- THE PROBLEM: Each line from the one containing "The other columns" through the last line of the data below is to be written out verbatim, and nothing more.

Content starts

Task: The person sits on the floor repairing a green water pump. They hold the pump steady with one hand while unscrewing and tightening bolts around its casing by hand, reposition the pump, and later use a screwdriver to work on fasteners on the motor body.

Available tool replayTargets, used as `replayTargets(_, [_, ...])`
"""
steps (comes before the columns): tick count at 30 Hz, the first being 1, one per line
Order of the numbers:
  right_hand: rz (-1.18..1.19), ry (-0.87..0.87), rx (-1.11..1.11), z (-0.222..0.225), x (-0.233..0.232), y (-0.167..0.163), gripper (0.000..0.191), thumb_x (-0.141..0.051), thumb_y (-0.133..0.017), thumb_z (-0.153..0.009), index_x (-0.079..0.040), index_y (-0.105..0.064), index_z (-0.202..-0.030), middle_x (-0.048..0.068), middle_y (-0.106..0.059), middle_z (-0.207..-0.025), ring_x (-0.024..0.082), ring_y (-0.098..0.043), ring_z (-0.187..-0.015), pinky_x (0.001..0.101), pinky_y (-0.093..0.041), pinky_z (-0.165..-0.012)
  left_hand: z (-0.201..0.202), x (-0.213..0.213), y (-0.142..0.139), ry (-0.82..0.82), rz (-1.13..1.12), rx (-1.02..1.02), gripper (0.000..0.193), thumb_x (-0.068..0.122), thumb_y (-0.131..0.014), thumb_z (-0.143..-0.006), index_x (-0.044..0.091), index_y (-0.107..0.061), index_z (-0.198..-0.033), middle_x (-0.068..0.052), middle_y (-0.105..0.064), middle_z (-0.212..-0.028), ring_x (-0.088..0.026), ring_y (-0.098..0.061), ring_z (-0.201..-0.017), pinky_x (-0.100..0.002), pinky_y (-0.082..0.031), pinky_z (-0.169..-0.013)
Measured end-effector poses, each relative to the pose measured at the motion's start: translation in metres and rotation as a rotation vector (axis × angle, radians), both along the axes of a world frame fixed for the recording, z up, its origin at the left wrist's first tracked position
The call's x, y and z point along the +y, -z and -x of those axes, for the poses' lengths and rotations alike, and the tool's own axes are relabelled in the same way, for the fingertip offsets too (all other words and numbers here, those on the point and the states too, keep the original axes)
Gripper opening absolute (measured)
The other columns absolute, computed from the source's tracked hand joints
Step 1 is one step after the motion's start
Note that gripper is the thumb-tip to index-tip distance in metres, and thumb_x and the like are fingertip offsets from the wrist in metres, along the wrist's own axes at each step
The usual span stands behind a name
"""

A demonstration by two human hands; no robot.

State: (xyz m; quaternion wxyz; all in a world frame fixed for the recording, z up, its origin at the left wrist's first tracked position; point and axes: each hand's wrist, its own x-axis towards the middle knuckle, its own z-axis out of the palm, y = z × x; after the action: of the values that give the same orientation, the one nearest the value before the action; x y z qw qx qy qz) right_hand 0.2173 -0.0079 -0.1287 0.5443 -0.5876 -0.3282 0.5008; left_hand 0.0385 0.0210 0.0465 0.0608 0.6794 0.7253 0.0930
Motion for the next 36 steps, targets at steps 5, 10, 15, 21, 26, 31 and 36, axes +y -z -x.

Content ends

- OUTPUT FOR THIS EXERCISE:
The other columns absolute, computed from the source's tracked hand joints
Step 1 is one step after the motion's start
Note that gripper is the thumb-tip to index-tip distance in metres, and thumb_x and the like are fingertip offsets from the wrist in metres, along the wrist's own axes at each step
The usual span stands behind a name
"""

A demonstration by two human hands; no robot.

State: (xyz m; quaternion wxyz; all in a world frame fixed for the recording, z up, its origin at the left wrist's first tracked position; point and axes: each hand's wrist, its own x-axis towards the middle knuckle, its own z-axis out of the palm, y = z × x; after the action: of the values that give the same orientation, the one nearest the value before the action; x y z qw qx qy qz) right_hand 0.2173 -0.0079 -0.1287 0.5443 -0.5876 -0.3282 0.5008; left_hand 0.0385 0.0210 0.0465 0.0608 0.6794 0.7253 0.0930
Motion for the next 36 steps, targets at steps 5, 10, 15, 21, 26, 31 and 36, axes +y -z -x.

This is the complete output for the exercise.